Architektur im Barock und die bekanntesten Orte an der Oberschwäbischen Barockstraße

 

Übersichtskarte der vier Routen

 

es gibt die Hauptroute ,Westroute ,Südroute und eine Ostroute. Da die Westroute zum Großenteil auch in unserer Nachbarschaft ist werde ich die Haupt und Westroute überwiegend bearbeiten .Versuchen werde ich der Straße zu folgen mit den Ortschaften was nicht immer glücken wird da ich auch Abstecher in nahe gelegene Orte machen werde, ich glaube aber das ist so besser, als wen ich die Orte nach dem Alphabet ordne 

 

 

 

Ulm  

durch sein gotisches Münster berühmt, das Ulmer Münster es war der letzte große  Kirchenbau in Oberschwaben (1714 - 81 ) 

 

 

 

Ulm hat in der Vorstadt Wiblingen  auch Barockes zu bieten , den letzten großen Kirchen- und Klosterbau in Oberschwaben. Ein prächtiger Bibliotheksaal bildet das Herzstück des Klosters Wiblingen . Die kostbaren Schriften wurden umrahmt von einer barocken Fülle von Bildern und Skulpturen . Das barocke Gesamtkonzept, das ab 1714 verwirklicht wurde prägt die Anlage bis heute. Die besten Handwerker dieser Zeit schmückten die Innenräume. 1805 wurde das Kloster aufgehoben. Heute beherbergen die Klostermauern Institute der Ulmer Universität und ein Altenheim

. 

Oberelchingen liegt zwar nicht direkt an der Straße ist aber auf jedenfall erwähnenswert
Pfarr- und Wallfahrtskirche St. Peter und Paul
Spätbarocker (Baubeginn 1777) herrlich gelegene Kirche südlich von Ulm. Sehenswert sind  vor allem die Fresken von Januarius Zick. 

        

Gutenzell

Die dreischiffige Pfeiler-Basilika des ehemaligen Zisterzienserklosters wurde in der Barockzeit von Dominikus Zimmermann (seine Tochter war hier Äbtissin) sehr charmant umgestaltet.

Biberach  

Die Stadtpfarrkirche St.
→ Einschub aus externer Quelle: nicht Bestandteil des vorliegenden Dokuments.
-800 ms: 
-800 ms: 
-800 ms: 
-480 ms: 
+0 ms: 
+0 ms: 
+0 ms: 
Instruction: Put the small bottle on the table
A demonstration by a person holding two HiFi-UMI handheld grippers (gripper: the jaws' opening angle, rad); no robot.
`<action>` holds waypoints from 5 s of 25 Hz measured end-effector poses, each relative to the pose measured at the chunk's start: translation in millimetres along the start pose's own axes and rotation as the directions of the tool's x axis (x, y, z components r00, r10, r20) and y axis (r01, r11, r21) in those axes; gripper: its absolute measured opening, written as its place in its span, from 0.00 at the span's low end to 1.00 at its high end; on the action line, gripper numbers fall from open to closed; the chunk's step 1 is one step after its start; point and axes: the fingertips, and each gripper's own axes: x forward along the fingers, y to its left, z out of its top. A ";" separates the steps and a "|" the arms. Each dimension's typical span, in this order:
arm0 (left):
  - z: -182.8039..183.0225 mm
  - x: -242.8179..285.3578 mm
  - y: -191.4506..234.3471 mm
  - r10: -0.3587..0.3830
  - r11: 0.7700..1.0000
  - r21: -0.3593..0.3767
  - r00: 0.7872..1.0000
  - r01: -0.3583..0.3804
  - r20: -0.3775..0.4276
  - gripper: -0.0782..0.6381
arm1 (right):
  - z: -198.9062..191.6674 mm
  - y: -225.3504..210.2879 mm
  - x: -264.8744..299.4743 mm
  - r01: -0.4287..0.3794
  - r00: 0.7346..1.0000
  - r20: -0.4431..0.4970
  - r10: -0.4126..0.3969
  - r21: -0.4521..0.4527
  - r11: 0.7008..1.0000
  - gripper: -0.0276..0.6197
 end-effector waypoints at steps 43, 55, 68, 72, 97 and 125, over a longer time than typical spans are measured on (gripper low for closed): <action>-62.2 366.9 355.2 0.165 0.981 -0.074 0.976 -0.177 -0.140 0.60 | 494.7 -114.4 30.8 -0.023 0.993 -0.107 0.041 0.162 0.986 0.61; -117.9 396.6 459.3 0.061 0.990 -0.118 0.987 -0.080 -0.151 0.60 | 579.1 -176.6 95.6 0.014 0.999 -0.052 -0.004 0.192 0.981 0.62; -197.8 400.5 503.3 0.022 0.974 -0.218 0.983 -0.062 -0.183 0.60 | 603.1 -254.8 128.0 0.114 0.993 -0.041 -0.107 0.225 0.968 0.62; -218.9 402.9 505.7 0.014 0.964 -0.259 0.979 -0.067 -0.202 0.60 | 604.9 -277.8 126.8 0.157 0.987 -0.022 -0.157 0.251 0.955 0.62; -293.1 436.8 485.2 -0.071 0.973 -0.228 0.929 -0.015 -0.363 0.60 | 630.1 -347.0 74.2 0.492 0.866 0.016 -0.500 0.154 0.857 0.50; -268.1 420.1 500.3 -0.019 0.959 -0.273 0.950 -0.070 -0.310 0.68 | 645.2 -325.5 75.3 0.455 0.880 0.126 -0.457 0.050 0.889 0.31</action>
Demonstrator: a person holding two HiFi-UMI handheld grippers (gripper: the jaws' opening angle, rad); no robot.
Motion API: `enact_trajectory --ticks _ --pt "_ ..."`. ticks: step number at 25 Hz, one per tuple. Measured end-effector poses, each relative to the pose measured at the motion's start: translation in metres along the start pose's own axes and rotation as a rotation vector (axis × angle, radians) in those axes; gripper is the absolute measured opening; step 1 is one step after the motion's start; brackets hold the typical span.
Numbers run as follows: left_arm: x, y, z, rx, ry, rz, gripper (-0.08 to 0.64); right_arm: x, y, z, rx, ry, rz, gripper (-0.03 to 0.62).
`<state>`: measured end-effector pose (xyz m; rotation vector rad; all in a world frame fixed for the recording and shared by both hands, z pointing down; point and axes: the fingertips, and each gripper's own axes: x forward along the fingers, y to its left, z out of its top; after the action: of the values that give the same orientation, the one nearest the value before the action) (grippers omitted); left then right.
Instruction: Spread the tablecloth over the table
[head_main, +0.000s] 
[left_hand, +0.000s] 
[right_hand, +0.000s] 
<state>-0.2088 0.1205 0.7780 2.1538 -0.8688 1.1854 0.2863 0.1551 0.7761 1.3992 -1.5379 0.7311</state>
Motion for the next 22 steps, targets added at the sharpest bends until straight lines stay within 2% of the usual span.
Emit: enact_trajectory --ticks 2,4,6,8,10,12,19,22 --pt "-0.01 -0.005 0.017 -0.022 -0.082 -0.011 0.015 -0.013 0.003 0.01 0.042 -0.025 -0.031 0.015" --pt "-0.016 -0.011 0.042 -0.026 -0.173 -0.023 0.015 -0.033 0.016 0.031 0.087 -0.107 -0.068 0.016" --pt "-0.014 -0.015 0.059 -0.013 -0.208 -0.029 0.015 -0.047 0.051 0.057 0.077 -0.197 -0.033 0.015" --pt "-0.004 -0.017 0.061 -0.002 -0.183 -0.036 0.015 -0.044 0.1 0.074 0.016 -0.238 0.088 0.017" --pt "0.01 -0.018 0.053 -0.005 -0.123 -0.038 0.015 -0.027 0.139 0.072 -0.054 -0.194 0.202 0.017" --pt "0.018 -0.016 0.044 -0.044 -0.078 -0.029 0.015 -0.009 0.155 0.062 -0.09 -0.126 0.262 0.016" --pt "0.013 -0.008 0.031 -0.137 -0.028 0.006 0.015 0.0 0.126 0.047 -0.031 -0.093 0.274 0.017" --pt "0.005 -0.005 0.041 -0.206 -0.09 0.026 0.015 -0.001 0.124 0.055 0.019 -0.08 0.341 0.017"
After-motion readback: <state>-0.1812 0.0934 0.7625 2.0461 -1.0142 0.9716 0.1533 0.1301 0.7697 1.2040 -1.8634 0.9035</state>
Martin (nur eine von vielen Sehenswürdigkeiten der Stadt) ist zwar gotisch, aber im Inneren sehr stilvoll barockisiert.

Ochsenhausen

Die einstige Benediktiner-Abtei ist ein gewaltiger Bau, und die reich ausgestattete barock umgestaltete Kirche ein Schmuckstück.

 

die  Orgel von Joseph Gabler      Allegorie "Der Gesichtssinn", Stuckdetail 

 

Rot an der Rot 

Dreimal Barockes > im benachbarten Haslach die barocke Pfarrkirche St. Petrus, im Haslachtal  die hochbarocke Hallenkirche, und in Rot selbst, am Kloster, barocke Details.

 

        

Bad Wurzach 

Ein prächtiges barockes  Treppenhaus im einstigen Schloss.

          

 

Wolfegg  

Die Pfarrkirche St. Katharina ist zweifellos mit eine der prächtigsten Barockkirchen Oberschwabens. Sie wurde von 1733 bis 1736 anstelle einer kleineren Säulenbasilika als repräsentativer Sakralbau des damaligen Wolfegger Chorherrenstifts erbaut. Der hohe, über einem Grundriss von 21 x 42 Metern errichtete Kirchenbau ist ein reifes Werk des Füssener Baumeisters Johann Georg Fischer (1673-1747).

 

 

Kißlegg  

Die Kirche St. Gallus und Ulrich wurde barock aufs Schönste umgestaltet. Besonders sehenswert: die aus Silber getriebenen Apostelfiguren.

Isny

Nicht barock, aber feinstes Rokoko: in der einstigen Klosterkirche St. Georg.

Wangen

In der wunderhübschen Alten Reichsstadt: das Rathaus mit seiner barocken Fassade, in prächtigem Barock Die Spitalskirche in der Unterstadt, barocksisiert  die Stadtpfarrkirche St. Martin. Barock auch die Pfarrkirche im benachbarten  Argenbühl-Eglofs.

 

Tettnang  

Mächtig thront hier das barocke neue Montfortschloss, opulent ist sein Bacchussaal.

Langenargen  

Hier steht eine stattliche, sehr schön ausgemalte barocke Kirche.

 

Friedrichshafen

Die barocke Schloßkirche ist ein Werk von Christian Thumb. man hat sie sorgsam renoviert.

         

    

Ravensburg Viel Schönes, Reiches, Eindruckvolles Altes steht hier. Aber Barockes finden Sie in der Nachbarschaft: die Kirche des einst sehr mächtigen Klosters Weissenau.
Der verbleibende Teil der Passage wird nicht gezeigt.